Po niezbyt udanej próbie rozpoczęcia życia na nowo w Bieszczadzkiej głuszy, Konrad Harkov powraca do Lublina. Stare śmieci wciąż pachną dla niego tak samo odrażająco, jednak trudno uciec od przeszłości. Starzy wrogowie powracają, a nowe przygody obfitują w odkrycie tajemnic z czasów, kiedy Harkov zaczął być krwiopijcą.
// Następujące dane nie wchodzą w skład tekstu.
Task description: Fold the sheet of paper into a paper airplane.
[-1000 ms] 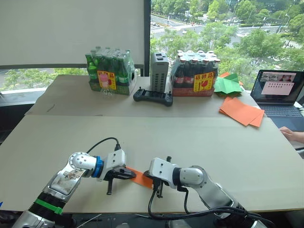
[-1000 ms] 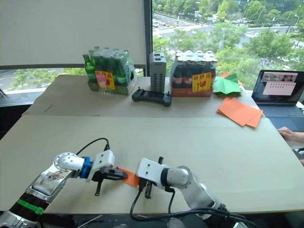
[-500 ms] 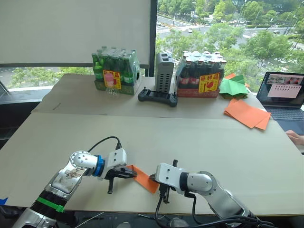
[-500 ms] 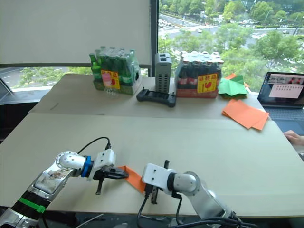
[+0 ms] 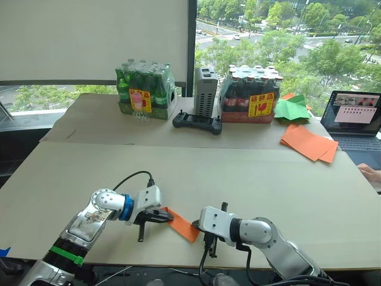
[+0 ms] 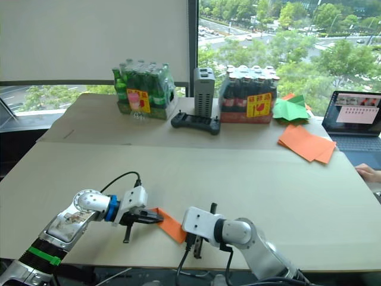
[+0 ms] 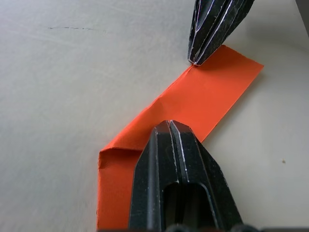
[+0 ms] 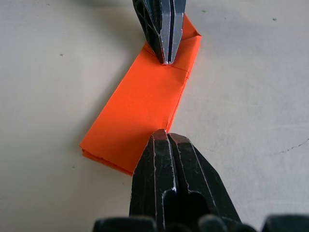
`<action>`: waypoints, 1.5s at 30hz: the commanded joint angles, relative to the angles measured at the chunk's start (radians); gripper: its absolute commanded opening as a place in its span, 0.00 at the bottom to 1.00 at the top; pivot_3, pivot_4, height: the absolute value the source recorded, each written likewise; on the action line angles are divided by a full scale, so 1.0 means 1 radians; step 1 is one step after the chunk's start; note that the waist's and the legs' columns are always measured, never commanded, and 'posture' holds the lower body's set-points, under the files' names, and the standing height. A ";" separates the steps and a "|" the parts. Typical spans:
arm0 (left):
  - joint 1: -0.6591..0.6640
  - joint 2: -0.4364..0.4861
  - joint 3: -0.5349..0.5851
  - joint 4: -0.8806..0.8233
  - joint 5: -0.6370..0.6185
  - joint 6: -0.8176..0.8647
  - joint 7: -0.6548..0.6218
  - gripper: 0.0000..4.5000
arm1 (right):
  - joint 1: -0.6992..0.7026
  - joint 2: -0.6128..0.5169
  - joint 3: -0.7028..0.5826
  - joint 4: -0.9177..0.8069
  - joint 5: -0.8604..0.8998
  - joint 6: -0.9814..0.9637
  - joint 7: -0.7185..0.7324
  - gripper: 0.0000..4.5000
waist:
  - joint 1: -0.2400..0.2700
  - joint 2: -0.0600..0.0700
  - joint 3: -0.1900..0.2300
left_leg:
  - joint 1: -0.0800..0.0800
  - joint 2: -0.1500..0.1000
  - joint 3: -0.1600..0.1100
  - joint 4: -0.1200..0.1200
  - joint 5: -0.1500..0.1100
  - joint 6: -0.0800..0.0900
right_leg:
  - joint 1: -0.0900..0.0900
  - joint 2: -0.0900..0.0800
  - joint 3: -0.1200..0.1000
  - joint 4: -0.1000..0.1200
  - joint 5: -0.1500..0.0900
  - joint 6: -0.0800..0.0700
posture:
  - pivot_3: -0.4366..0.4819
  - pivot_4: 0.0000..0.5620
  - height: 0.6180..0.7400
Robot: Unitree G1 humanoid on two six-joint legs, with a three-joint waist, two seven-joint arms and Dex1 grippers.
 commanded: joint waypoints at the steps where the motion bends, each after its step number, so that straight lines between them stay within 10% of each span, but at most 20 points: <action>1: -0.008 -0.010 -0.026 0.018 0.032 0.008 0.011 0.00 | 0.028 -0.035 0.020 0.061 -0.039 0.055 0.007 0.01 | 0.000 0.000 0.000 | 0.000 0.000 0.000 0.000 0.000 0.000 | 0.000 0.000 0.000 0.000 0.000 0.000 | 0.48 0.27 0.94; 45: -0.008 -0.066 -0.085 0.111 0.101 -0.070 0.035 0.00 | -0.032 0.118 -0.056 -0.029 0.035 0.020 -0.063 0.01 | -0.005 0.001 -0.007 | 0.001 0.000 0.000 0.000 0.000 0.000 | 0.000 0.001 0.000 0.000 0.000 0.000 | 0.48 0.27 0.94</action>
Książki można podzielić na te, które są dobrze napisane, lub mają na siebie świetny pomysł. Nie zawsze oba te czynniki ze sobą współgrają w stu procentach, a kiedy czytelnik odnajdzie tą magiczną mieszankę, wtedy czerpie maksymalną dawkę przyjemności z lektury. Tak właśnie miałem w przypadku książki Cyjan
W swojej powieści Jared Dobrowolski nie tylko powtórzył znakomitą jakość pierwszego tomu, czyli Delirium, ale w moim mniemaniu nawet ją przebił. W kontynuacji jest absolutnie wszystko, czego można oczekiwać od tego typu lektury i to w dobrze wyważonych proporcjach
Dawno nie spotkałem się z książką, która w fajny sposób traktuje motyw wampira. Jarek połączył klasyczne schematy z bardziej nowoczesnym wybrzmieniem, co dało znakomity efekt. Coś jak postać Blade'a, tylko nawet lepiej!Główny bohater, czyli Konrad Harkov to postać, o której ciężko zapomnieć. Jest charyzmatyczny, dobrze przemyślany i co najważniejsze, czytelnik szybko tworzy z nim więź
W samej książkę jest dużo akcji, ale także bardziej "przegadanych scen". Dzięki znakomitemu warsztatowi autora, każdy element, nieważne w jaką stronę pójdzie, jest maksymalnie obfity w to, co powinien zawierać. W Cyjanie nie ma nawet grama zbędnej treści, a to dość rzadka cecha
Jeżeli szukacie dobrej jakościowo, ale także treściowo książki, to Delirium będzie odpowiednim rozpoczęciem przygody, a Cyjan jest fantastycznym rozwinięciem. Teraz pozostaje poczekać na kolejny tom, bo nie uwierzę, by ta historia nie miała ciągu dalszego
Pełen tajemnic kryminał, mroczny humor i akcja w świecie urban fantasy, gdzie rządzące nocą wampiry są tylko jedną z wielu ras, o których z trwogą szeptali dawni Słowianie. Po dobrowolnym odwyku w B...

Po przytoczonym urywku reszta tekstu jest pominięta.